Legal implications of Artificial Intelligence

By Carla Koutroulis, Consilium Legal, Senior Associate. AI programmes operate across geographical and legal borders, making governance difficult, creating concerns around data protection, intellectual property and liability.

By Carla Koutroulis, Consilium Legal, Senior Associate. Chat GPT and other AI programmes are currently a huge topic of conversation – not only the fascination with the ability of these programmes; but also concerns over potential risks and dangers of the use of such applications, as well as the impact on jobs and the possibility of making humans redundant.

The software available can perform a variety of tasks at a whim, including drafting content, creating images, as well as integrate with smart home devices to learn and predict preferences. There are many unanswered questions in this field, and as yet we still don’t know how such programmes and applications will be regulated. Much like when Bitcoin and crypto-currencies entered the market, it took some time before ramifications were understood and regulations were implemented in order to ensure law and order regarding the use of such currencies.


Just like crypto-currencies, AI programmes can apply around the world and across geographical and legal borders, making governance difficult. This further links with the concerns relating to data protection, intellectual property and liability. It is yet another example of how today’s online world is borderless.

Employment and ethics

The potential impact on employment is one of the biggest criticisms of AI programmes. Elon Musk has described it as potentially leading to “civilisation destruction”, and encourages regulation on such programmes, despite himself being a founding member of OpenAI. The list of potential jobs at risk is broad – from artists and graphic designers, to journalists and copywriters – even lawyers are at risk of clients using the programmes to draft agreements for them, for free!

However, failure to consider the long-term impact of using this software exclusively, to the detriment of real-life humans, will likely have grievous consequences. This may either be in the form of a massive employment crisis, with substantial impact on economies; or, alternatively, major legal risk and liability where a party has relied on an AI generated contract they do not properly understand, or used AI generated work that may infringe on intellectual property rights or defame a third party.

Intellectual property

AI programmes use material from various sources, without necessarily crediting a source, potentially infringing on the original author’s copyright.
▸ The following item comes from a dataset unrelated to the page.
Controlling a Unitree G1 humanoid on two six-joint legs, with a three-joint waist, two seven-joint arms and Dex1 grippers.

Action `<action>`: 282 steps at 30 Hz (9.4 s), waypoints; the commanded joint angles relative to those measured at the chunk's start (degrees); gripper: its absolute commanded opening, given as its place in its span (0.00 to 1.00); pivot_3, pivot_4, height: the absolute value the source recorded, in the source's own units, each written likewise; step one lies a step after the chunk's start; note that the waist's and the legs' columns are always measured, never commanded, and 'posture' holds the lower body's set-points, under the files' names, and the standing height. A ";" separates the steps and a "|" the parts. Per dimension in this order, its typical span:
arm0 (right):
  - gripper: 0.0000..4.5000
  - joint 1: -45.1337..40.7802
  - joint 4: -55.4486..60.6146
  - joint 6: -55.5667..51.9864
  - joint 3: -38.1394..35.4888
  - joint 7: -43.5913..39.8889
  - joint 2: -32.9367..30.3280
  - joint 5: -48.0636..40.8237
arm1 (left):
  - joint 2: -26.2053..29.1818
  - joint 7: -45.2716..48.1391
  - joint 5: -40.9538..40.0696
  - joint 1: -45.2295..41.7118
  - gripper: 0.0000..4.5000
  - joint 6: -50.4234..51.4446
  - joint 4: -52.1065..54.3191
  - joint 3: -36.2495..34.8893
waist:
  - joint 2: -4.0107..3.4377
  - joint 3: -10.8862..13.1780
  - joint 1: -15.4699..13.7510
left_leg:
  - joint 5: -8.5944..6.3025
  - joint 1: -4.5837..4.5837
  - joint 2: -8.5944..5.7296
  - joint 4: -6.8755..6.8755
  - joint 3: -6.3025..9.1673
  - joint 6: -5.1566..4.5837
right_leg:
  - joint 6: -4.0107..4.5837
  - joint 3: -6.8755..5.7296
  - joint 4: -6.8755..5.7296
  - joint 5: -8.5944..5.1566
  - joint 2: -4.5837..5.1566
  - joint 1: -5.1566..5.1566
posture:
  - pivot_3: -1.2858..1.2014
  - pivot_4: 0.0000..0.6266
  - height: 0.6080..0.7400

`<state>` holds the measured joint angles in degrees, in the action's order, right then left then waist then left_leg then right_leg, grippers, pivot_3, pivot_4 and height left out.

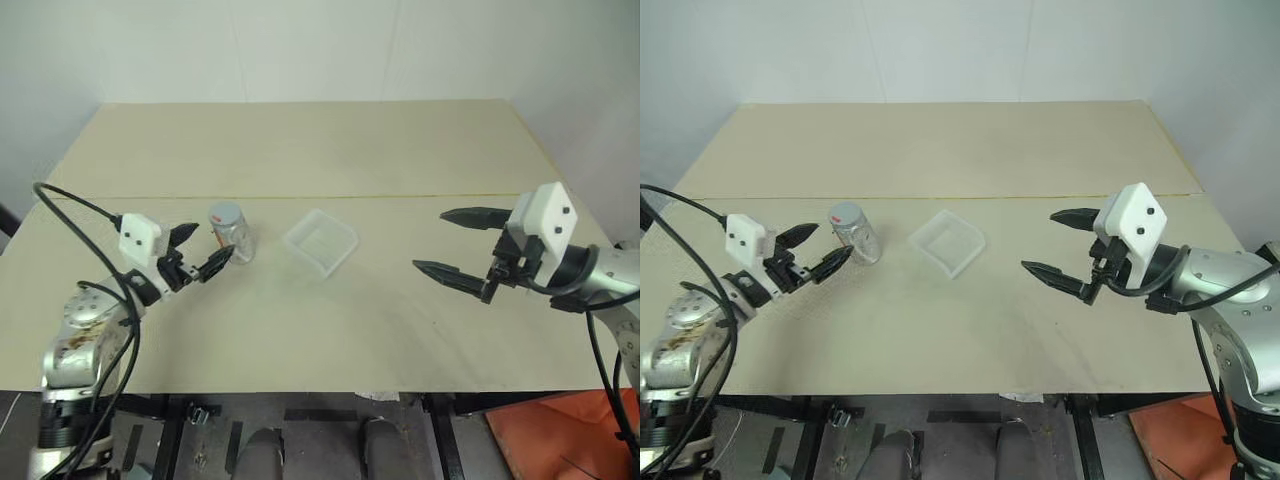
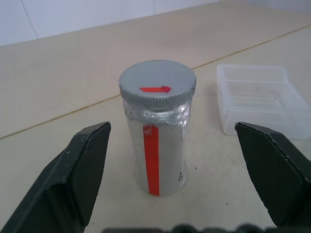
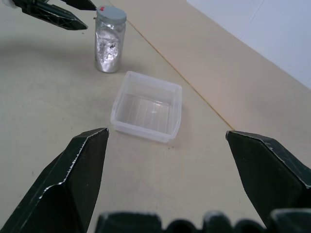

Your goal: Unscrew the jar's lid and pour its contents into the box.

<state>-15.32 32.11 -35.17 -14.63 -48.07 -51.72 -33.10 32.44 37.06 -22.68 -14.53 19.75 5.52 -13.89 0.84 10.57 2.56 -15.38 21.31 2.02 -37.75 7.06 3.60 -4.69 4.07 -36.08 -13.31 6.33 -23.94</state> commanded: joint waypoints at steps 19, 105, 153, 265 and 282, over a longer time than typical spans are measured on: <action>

This is potentially less of a concern when it generates created images as that is more than likely to be unique work; However, the user has to assume that the programme they are utilising is in fact creating unique works, and not simply retrieving an already existing and copyrighted image, which may potentially be a copyright or trademark infringement.

Data protection and privacy

Another major concern is whether or not the various AI programmes will conform with the various data privacy legislation across the world. Because of the nature of these programmes, vast amounts of data is being collected and stored, which more than likely will contain some amount of private information. This places these programmes at a great risk of hacking and data theft.

Fake news

We have already seen how rampant fake news is in today’s society. Due to the fact that certain AI programmes can not only create incredibly real looking images, but can also manipulate video and voice, there are huge concerns for what may accordingly be posted as “real news”. It will become incredibly difficult to discern what is real and what is generated, and again, issues regarding liability arise, where persons on social media potential share defamatory or damaging content, created by AI.

It is clear that we currently have more questions than answers when it comes to AI programmes, but it is obvious that they should be used with caution. This being said, it is definitely going to be used as a tool in some form in most industries and people should look to leveraging it instead of fearing it. This is a developing field, and there will no doubt be significant updates in the future.